I presented the poster in front of world-class researchers. The researchers seemed quite interested in my poster and I received many questions, to which I was able to give confident answers. The researchers were impressed with my work and many of them assumed that I was actually a medical student.

Regarding the symposium itself, I found the researcher’s presentations to be extremely interesting. Of the many wonderful presentations, the ones by Dr. Linhardt, Dr. Walenga, and Dr. Petitou particularly fascinated me. Dr. Linhardt’s presentation, “Structural Analysis of Heparins and Bioengineered Heparins”, suggested using CRISPR-cas to insert the Heparin producing gene in bacteria. The Heparin produced would have the advantage of having fewer impurities because bioengineered heparin is more standard than that derived from animals. Dr. Walenga’s talk, “Validation of Sole Anti-Xa Oligosaccharides as Antithrombotic Agents”, discussed identification of antithrombin-binding oligosaccharide sequences within Heparin. Certain variations of these sequences were found to have a high-antithrombin affinity, making the compounds far more efficient in preventing the formation of clots. These oligosaccharide sequences were then isolated and made into Heparin-derived Anti-Xa Oligosaccharides. This science has a bright future, with the hope being to prevent Heparin-induced thrombocytopenia by preventing PF4 (platelet factor 4) from binding to Heparin by inhibiting/removing the binding site altogether. “The Discovery of Pentasaccharides and their Impact on the Development of Newer Therapeutic Agents”, by Dr. Maurice Petitou focused on the structural characterization of the AT binding sequence in Heparin, followed by chemical synthesis of the corresponding pentasaccharide found within Heparin. The synthetic pentasaccharide does not interact with PF4, thus preventing HIT. The final result of the research was a neutralizable synthetic Heparin that inhibits thrombin and Factor Xa without causing Heparin-induced thrombocytopenia (HIT), no risk of contamination, and no risk of shortage, as the compound is synthesized from glucose. The compound was shown to be effective in anticoagulation with the drug Fondaparinux and its derivatives.

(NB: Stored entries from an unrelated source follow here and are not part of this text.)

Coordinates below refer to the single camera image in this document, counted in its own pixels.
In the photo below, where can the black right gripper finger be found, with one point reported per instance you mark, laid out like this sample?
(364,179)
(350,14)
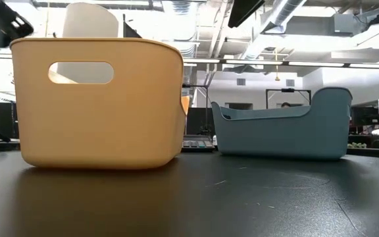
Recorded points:
(243,10)

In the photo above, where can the white shade wooden base lamp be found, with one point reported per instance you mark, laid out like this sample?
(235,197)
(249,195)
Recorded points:
(90,19)

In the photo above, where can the person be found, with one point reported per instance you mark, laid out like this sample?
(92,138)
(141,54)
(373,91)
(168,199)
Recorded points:
(285,105)

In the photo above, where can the black monitor screen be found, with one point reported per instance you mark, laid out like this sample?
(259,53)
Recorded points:
(200,121)

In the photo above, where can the blue plastic bin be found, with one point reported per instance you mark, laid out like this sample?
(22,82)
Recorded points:
(285,138)

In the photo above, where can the black desk calculator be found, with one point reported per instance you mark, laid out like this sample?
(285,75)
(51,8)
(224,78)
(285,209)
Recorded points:
(197,144)

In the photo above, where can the yellow plastic bin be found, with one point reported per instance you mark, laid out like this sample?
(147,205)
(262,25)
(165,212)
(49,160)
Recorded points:
(100,125)

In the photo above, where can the black background camera frame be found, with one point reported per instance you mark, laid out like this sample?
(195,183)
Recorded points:
(288,90)

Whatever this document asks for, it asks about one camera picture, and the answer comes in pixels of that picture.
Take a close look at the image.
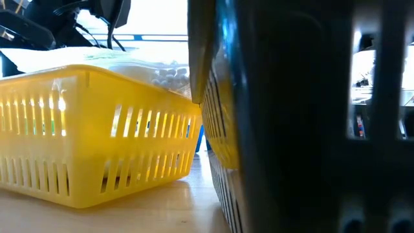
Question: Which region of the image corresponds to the cotton swabs clear bag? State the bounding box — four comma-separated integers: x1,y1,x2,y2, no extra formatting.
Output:
111,61,191,98

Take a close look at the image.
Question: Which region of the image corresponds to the black plastic basket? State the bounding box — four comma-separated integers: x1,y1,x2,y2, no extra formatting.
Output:
187,0,414,233

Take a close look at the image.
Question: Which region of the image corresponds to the blue plastic basket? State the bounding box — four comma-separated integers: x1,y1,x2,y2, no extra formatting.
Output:
195,124,212,153

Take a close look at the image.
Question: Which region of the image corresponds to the yellow plastic basket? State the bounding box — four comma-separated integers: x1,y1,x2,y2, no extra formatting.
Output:
0,63,204,209

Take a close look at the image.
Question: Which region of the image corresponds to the left wrist cable loop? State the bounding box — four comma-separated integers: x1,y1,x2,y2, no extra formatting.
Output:
74,19,127,52

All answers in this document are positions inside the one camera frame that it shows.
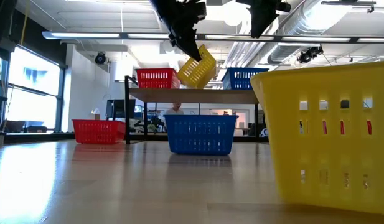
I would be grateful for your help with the black computer monitor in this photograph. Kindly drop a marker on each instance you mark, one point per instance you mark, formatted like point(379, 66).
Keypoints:
point(120, 108)

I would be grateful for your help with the wooden shelf with black legs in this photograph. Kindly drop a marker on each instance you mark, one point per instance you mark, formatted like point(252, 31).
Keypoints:
point(194, 96)

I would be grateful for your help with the silver ventilation duct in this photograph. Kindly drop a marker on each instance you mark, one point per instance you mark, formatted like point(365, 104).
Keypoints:
point(303, 25)

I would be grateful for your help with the red plastic basket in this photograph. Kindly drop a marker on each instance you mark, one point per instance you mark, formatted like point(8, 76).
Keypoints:
point(324, 127)
point(156, 83)
point(98, 139)

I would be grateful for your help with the blue plastic basket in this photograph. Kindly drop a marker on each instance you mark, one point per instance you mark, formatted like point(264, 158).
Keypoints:
point(232, 84)
point(201, 150)

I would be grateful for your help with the long ceiling light fixture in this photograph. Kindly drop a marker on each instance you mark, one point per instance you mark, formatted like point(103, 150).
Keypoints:
point(86, 35)

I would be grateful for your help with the large window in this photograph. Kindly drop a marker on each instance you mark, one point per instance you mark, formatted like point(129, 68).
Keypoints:
point(33, 93)

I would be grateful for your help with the black mounted camera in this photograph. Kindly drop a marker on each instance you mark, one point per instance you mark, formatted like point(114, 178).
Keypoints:
point(100, 58)
point(308, 55)

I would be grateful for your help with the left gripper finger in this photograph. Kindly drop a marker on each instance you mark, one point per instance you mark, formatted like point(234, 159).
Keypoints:
point(187, 43)

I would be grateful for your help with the yellow plastic basket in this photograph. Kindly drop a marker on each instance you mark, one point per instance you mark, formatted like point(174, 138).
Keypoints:
point(319, 155)
point(196, 74)

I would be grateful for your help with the person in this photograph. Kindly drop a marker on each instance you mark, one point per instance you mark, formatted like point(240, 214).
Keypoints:
point(175, 109)

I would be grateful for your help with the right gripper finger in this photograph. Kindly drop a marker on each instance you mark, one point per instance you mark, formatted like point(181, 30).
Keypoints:
point(260, 21)

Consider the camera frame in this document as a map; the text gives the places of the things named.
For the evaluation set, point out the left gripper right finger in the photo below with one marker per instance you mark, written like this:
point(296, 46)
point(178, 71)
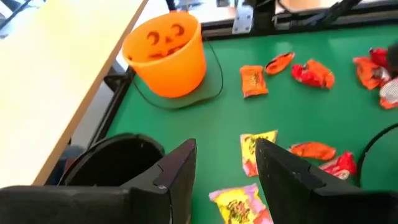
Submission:
point(289, 193)

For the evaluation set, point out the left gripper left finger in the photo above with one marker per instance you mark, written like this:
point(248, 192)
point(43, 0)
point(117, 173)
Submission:
point(174, 193)

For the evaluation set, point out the yellow sour candy packet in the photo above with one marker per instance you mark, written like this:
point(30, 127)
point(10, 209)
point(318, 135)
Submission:
point(236, 205)
point(248, 149)

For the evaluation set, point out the red candy wrapper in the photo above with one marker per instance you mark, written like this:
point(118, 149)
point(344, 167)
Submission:
point(340, 163)
point(303, 76)
point(379, 56)

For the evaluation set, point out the orange Reese's packet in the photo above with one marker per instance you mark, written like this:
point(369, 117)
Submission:
point(253, 81)

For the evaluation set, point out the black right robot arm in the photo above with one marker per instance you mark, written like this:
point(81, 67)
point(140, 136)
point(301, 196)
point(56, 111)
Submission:
point(264, 15)

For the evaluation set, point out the orange and white candy wrapper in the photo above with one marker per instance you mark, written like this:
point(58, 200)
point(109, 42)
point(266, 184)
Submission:
point(390, 93)

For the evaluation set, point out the black pumpkin bucket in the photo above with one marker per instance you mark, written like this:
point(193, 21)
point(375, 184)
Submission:
point(115, 161)

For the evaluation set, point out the orange pumpkin bucket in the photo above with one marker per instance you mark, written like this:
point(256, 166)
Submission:
point(168, 71)

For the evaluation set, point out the light wooden desk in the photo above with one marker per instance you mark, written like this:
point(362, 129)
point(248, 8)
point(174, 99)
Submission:
point(46, 77)

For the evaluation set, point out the black table frame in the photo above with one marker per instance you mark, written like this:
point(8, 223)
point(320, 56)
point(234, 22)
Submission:
point(113, 102)

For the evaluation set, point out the silver arm base bracket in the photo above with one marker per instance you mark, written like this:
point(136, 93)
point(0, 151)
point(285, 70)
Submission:
point(242, 20)

As for my personal impression of the event as a whole, I was very impressed with the symposium and quite happy with my presentation. I feel the trip was worth every minute and dollar spent. I learned a great amount from the presentations, gained connections by talking with researchers, and had great success in presenting GTF’s poster. The trip itself was very enjoyable. While we did have some hotel problems, our overall stay was very nice. During the dinner at the Drake Hotel, Dr. Fareed called on me to make some comments on the spot. I had not had any preparation or knowledge beforehand that this was going to happen, so I did miss a couple points that I should have mentioned in my speech, but overall I believe I did well and will do even better next time I am placed in a similar situation.

I would most definitely recommend such an opportunity, or similar opportunities, to other GTF members. The connections, experience, and knowledge gained from this trip are priceless. That being said, this type of opportunity is not for everyone. I would not recommend this type of event to those without a strong background and interest in research. To make the most out of this type of event, one must have a very in-depth knowledge of the topic (in this case Heparin). Not only should you be able to understand and explain well your own material (in this case the poster), but also the material shown by others (in this case the presentations made in the symposium). A knowledge of research also helps you converse with the researchers, make more connections, and overall have a better experience.

At the conclusion of our journey, Dr. Laddu offered me a grand challenge. The challenge was to create the ideal anticoagulant. I readily accepted this big challenge.